■ **WHAT YOU SHOULD DO**:
Retype the entries in full, exactly.

--- DATA IN THIS EXERCISE Enclosed Below ---

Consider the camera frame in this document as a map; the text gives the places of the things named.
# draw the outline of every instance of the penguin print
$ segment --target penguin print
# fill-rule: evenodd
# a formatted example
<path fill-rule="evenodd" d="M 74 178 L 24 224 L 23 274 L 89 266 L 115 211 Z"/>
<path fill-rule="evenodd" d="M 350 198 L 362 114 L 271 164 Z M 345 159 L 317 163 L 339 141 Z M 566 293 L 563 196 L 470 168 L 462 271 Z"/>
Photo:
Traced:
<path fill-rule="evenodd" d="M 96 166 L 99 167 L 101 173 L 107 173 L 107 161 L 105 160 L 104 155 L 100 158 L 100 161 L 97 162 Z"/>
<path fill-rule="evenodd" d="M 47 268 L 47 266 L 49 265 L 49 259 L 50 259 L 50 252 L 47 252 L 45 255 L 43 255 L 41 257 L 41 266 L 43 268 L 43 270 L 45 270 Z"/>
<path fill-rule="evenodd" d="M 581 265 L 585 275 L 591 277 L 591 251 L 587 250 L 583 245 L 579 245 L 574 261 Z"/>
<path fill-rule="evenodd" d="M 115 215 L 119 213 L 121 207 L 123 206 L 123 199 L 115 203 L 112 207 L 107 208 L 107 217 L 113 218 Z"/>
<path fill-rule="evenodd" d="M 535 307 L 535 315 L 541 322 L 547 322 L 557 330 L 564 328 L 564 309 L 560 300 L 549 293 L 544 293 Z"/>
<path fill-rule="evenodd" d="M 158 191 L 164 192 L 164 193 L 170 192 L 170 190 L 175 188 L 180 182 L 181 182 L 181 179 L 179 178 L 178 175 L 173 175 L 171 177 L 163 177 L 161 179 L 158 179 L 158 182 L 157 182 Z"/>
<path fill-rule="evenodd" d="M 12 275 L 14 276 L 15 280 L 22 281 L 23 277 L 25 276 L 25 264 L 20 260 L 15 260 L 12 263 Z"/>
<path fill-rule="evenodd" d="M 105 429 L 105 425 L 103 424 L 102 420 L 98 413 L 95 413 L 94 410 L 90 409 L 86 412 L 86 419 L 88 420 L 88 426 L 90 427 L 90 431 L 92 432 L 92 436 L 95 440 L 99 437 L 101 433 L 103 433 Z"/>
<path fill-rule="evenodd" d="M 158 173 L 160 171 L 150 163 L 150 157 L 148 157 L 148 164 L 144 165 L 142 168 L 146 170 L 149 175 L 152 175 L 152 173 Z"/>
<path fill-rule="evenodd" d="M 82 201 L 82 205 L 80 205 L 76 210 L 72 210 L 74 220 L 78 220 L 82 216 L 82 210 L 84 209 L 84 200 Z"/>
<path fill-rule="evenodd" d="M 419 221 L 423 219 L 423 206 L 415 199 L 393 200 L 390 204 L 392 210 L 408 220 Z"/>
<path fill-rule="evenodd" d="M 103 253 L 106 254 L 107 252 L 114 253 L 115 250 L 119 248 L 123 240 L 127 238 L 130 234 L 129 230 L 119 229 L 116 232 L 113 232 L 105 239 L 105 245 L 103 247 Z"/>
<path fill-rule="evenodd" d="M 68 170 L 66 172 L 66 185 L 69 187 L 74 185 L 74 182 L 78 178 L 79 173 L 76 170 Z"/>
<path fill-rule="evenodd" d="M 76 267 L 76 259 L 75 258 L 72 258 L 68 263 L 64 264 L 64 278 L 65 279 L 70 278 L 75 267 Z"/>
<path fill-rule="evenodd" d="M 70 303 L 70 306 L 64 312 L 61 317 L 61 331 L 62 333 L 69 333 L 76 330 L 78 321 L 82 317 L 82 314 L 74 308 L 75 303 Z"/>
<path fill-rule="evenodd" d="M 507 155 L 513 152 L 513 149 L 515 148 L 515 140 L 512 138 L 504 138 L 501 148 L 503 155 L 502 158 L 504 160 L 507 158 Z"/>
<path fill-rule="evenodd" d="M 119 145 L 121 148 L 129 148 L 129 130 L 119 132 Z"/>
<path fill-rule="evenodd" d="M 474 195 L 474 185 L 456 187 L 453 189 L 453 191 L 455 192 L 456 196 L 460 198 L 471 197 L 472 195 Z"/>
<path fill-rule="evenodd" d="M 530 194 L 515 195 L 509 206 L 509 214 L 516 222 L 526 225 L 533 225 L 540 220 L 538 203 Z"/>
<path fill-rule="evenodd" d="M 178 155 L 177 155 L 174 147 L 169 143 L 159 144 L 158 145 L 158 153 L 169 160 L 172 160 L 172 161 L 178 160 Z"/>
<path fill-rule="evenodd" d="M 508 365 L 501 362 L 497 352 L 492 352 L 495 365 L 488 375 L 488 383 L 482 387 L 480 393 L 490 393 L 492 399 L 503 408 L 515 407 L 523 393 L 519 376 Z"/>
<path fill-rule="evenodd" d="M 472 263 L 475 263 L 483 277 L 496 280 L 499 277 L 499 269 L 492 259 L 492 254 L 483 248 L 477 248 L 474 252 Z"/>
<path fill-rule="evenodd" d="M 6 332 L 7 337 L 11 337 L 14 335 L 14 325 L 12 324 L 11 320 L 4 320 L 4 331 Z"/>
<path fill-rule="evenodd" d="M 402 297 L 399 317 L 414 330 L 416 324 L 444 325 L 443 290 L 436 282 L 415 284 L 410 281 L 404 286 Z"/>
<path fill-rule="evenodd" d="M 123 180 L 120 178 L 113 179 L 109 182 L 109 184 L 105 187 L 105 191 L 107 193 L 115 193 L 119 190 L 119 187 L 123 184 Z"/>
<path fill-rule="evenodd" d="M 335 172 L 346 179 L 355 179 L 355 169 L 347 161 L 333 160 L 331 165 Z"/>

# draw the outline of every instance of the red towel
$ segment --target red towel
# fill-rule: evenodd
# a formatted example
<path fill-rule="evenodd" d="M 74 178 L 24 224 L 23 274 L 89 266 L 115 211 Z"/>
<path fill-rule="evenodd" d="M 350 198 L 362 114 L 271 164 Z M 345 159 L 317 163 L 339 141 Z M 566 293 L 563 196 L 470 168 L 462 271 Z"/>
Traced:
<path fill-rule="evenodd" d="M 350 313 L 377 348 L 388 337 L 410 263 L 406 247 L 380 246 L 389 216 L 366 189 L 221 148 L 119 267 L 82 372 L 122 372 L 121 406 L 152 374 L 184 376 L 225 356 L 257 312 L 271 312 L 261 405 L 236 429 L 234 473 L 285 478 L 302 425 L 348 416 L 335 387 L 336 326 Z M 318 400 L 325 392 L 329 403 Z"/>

--- End of Enclosed DATA IN THIS EXERCISE ---

■ **ANSWER BOX**:
Consider the camera frame in this document as a map; the text gives the places of the things named.
# draw the outline of every instance of the penguin print
$ segment --target penguin print
# fill-rule: evenodd
# a formatted example
<path fill-rule="evenodd" d="M 74 178 L 24 224 L 23 274 L 89 266 L 115 211 Z"/>
<path fill-rule="evenodd" d="M 350 198 L 362 114 L 271 164 Z M 345 159 L 317 163 L 339 141 Z M 566 293 L 563 196 L 470 168 L 462 271 Z"/>
Photo:
Traced:
<path fill-rule="evenodd" d="M 96 166 L 99 167 L 101 173 L 107 173 L 107 161 L 105 160 L 104 155 L 100 158 L 100 161 L 97 162 Z"/>
<path fill-rule="evenodd" d="M 47 268 L 47 266 L 49 265 L 49 259 L 50 259 L 50 252 L 47 252 L 45 255 L 43 255 L 41 257 L 41 266 L 43 268 L 43 270 L 45 270 Z"/>
<path fill-rule="evenodd" d="M 581 265 L 585 275 L 591 277 L 591 251 L 587 250 L 583 245 L 579 245 L 574 261 Z"/>
<path fill-rule="evenodd" d="M 115 215 L 119 213 L 121 207 L 123 206 L 123 199 L 115 203 L 112 207 L 107 208 L 107 217 L 113 218 Z"/>
<path fill-rule="evenodd" d="M 535 307 L 535 315 L 541 322 L 547 322 L 557 330 L 564 328 L 564 309 L 560 300 L 549 293 L 544 293 Z"/>
<path fill-rule="evenodd" d="M 158 191 L 164 192 L 164 193 L 170 192 L 170 190 L 175 188 L 180 182 L 181 182 L 181 179 L 179 178 L 178 175 L 173 175 L 171 177 L 163 177 L 161 179 L 158 179 L 158 182 L 157 182 Z"/>
<path fill-rule="evenodd" d="M 12 275 L 14 276 L 15 280 L 22 281 L 23 277 L 25 276 L 25 264 L 20 260 L 15 260 L 12 263 Z"/>
<path fill-rule="evenodd" d="M 105 429 L 105 425 L 103 424 L 102 420 L 98 413 L 95 413 L 94 410 L 90 409 L 86 412 L 86 419 L 88 420 L 88 426 L 90 427 L 90 431 L 92 432 L 92 436 L 95 440 L 99 437 L 101 433 L 103 433 Z"/>
<path fill-rule="evenodd" d="M 158 173 L 160 171 L 150 163 L 150 157 L 148 157 L 148 164 L 144 165 L 142 168 L 146 170 L 149 175 L 152 175 L 152 173 Z"/>
<path fill-rule="evenodd" d="M 82 201 L 82 205 L 80 205 L 76 210 L 72 210 L 74 220 L 78 220 L 82 216 L 82 210 L 84 209 L 84 200 Z"/>
<path fill-rule="evenodd" d="M 419 221 L 423 219 L 423 206 L 415 199 L 393 200 L 390 204 L 392 210 L 408 220 Z"/>
<path fill-rule="evenodd" d="M 103 253 L 106 254 L 107 252 L 114 253 L 115 250 L 119 248 L 123 240 L 127 238 L 130 234 L 129 230 L 119 229 L 116 232 L 113 232 L 105 239 L 105 245 L 103 247 Z"/>
<path fill-rule="evenodd" d="M 68 170 L 66 172 L 66 185 L 69 187 L 74 185 L 74 182 L 78 178 L 79 173 L 76 170 Z"/>
<path fill-rule="evenodd" d="M 76 267 L 76 259 L 75 258 L 72 258 L 68 263 L 64 264 L 64 278 L 65 279 L 70 278 L 75 267 Z"/>
<path fill-rule="evenodd" d="M 70 303 L 70 306 L 64 312 L 61 317 L 61 331 L 62 333 L 69 333 L 76 330 L 78 321 L 82 317 L 82 314 L 74 308 L 75 303 Z"/>
<path fill-rule="evenodd" d="M 507 155 L 513 152 L 513 149 L 515 148 L 515 140 L 512 138 L 504 138 L 501 148 L 503 155 L 502 158 L 504 160 L 507 158 Z"/>
<path fill-rule="evenodd" d="M 119 145 L 121 148 L 129 148 L 129 130 L 119 132 Z"/>
<path fill-rule="evenodd" d="M 474 195 L 474 185 L 456 187 L 453 189 L 453 191 L 455 192 L 456 196 L 460 198 L 471 197 L 472 195 Z"/>
<path fill-rule="evenodd" d="M 530 194 L 515 195 L 509 206 L 509 214 L 516 222 L 526 225 L 533 225 L 540 220 L 538 203 Z"/>
<path fill-rule="evenodd" d="M 178 155 L 177 155 L 174 147 L 169 143 L 159 144 L 158 145 L 158 153 L 169 160 L 172 160 L 172 161 L 178 160 Z"/>
<path fill-rule="evenodd" d="M 508 365 L 501 362 L 497 352 L 492 352 L 495 365 L 488 375 L 488 383 L 482 387 L 480 393 L 490 393 L 492 399 L 503 408 L 515 407 L 523 393 L 519 376 Z"/>
<path fill-rule="evenodd" d="M 472 263 L 475 263 L 483 277 L 496 280 L 499 277 L 499 269 L 492 259 L 492 254 L 483 248 L 477 248 L 474 252 Z"/>
<path fill-rule="evenodd" d="M 6 332 L 7 337 L 11 337 L 14 335 L 14 325 L 12 324 L 11 320 L 4 320 L 4 331 Z"/>
<path fill-rule="evenodd" d="M 402 297 L 399 317 L 414 330 L 416 324 L 444 325 L 443 290 L 436 282 L 415 284 L 410 281 L 404 286 Z"/>
<path fill-rule="evenodd" d="M 123 180 L 120 178 L 113 179 L 109 182 L 109 184 L 105 187 L 105 191 L 107 193 L 115 193 L 119 190 L 119 187 L 123 184 Z"/>
<path fill-rule="evenodd" d="M 335 172 L 346 179 L 355 179 L 355 169 L 347 161 L 333 160 L 331 165 Z"/>

# draw the outline of every instance of the red towel
$ segment --target red towel
# fill-rule: evenodd
# a formatted example
<path fill-rule="evenodd" d="M 74 178 L 24 224 L 23 274 L 89 266 L 115 211 Z"/>
<path fill-rule="evenodd" d="M 350 198 L 362 114 L 271 164 Z M 345 159 L 317 163 L 339 141 Z M 566 293 L 563 196 L 470 168 L 462 271 Z"/>
Traced:
<path fill-rule="evenodd" d="M 350 313 L 377 348 L 388 337 L 410 263 L 406 247 L 380 246 L 389 216 L 366 189 L 221 148 L 119 267 L 82 372 L 122 372 L 121 406 L 152 374 L 184 376 L 225 356 L 257 312 L 271 312 L 261 405 L 236 429 L 234 473 L 285 478 L 302 425 L 348 416 L 335 387 L 336 326 Z M 318 400 L 325 392 L 329 403 Z"/>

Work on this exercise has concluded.